Virtual staging grew in popularity after the San Francisco shelter in place (SIP) began in mid March. Buyers couldn’t physically get into properties for about two or three weeks, and listing agents had to quickly adapt to include virtual marketing pieces like 3D tours and photo galleries showing furniture in rooms that were technically empty. Stagers weren’t able to do their jobs, so staging wasn’t an option.
But now that we can physically show property and stagers are working again, it’s become obvious to me that virtual staging can only take sellers’ marketing so far. Sure, virtual staging is a lot less expensive for sellers than the real thing. Agents generally pay for the virtual staging on a per photo basis, so sellers avoid paying thousands of dollars for actual staging.
But as the old saying goes, you get what you pay for. Virtually staged photos and tours online can motivate buyers to schedule an appointment to see the property. And it’s sound practice to include photos that feature virtual staging alongside the empty rooms so buyers are clear that the rooms are empty.

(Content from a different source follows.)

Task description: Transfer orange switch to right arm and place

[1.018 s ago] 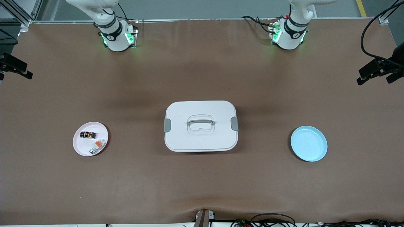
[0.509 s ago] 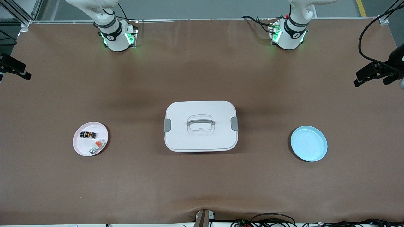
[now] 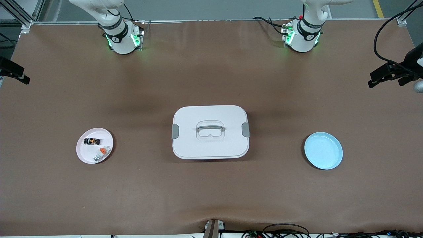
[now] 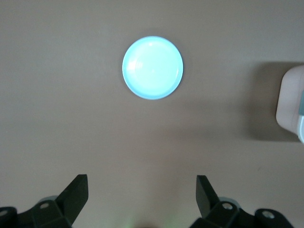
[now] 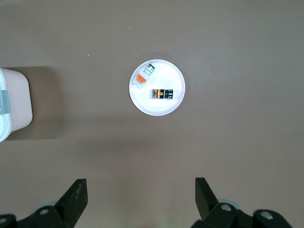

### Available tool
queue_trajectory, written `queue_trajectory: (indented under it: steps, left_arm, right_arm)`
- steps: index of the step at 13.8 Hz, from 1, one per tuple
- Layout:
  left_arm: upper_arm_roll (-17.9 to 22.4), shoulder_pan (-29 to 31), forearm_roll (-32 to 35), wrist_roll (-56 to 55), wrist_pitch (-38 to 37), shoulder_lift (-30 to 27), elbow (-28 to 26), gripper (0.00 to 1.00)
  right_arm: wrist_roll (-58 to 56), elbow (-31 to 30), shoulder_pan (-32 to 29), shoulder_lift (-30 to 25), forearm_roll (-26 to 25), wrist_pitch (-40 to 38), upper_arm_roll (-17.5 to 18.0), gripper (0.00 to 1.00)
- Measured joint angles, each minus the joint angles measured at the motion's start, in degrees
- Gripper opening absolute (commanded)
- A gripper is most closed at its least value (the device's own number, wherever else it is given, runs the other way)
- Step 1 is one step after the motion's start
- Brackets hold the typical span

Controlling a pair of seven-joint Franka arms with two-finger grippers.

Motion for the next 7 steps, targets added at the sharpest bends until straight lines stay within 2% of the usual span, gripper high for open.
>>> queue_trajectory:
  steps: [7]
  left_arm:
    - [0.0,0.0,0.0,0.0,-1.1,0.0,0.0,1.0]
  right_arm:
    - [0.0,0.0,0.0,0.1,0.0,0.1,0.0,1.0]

But there’s still a big difference between visiting a staged house and an empty one, especially if the virtually staged version looks almost like a completely different property. I’ve seen examples of this lately, and it ends up doing a disservice to the property.
Staging is worth the cost, in my opinion, because it helps buyers emotionally connect with a home. Buyers can visualize themselves living in the space, and can aspire to live in the stylish, organized way that might currently elude them. And if a home has a challenging floor plan, staging can help bridge the gap between confusion and functionality.
I’ve had two recent showings with buyer clients at homes that were virtually staged. When my clients entered the properties, they were struck by how different the homes looked without the furniture. They left feeling lukewarm and didn’t end up taking any next steps.
Qualified buyers are out there looking at homes and ready to write offers. Sellers looking for top dollar—in what many would consider to be an uncertain market—should strongly consider springing for staging to seal the deal.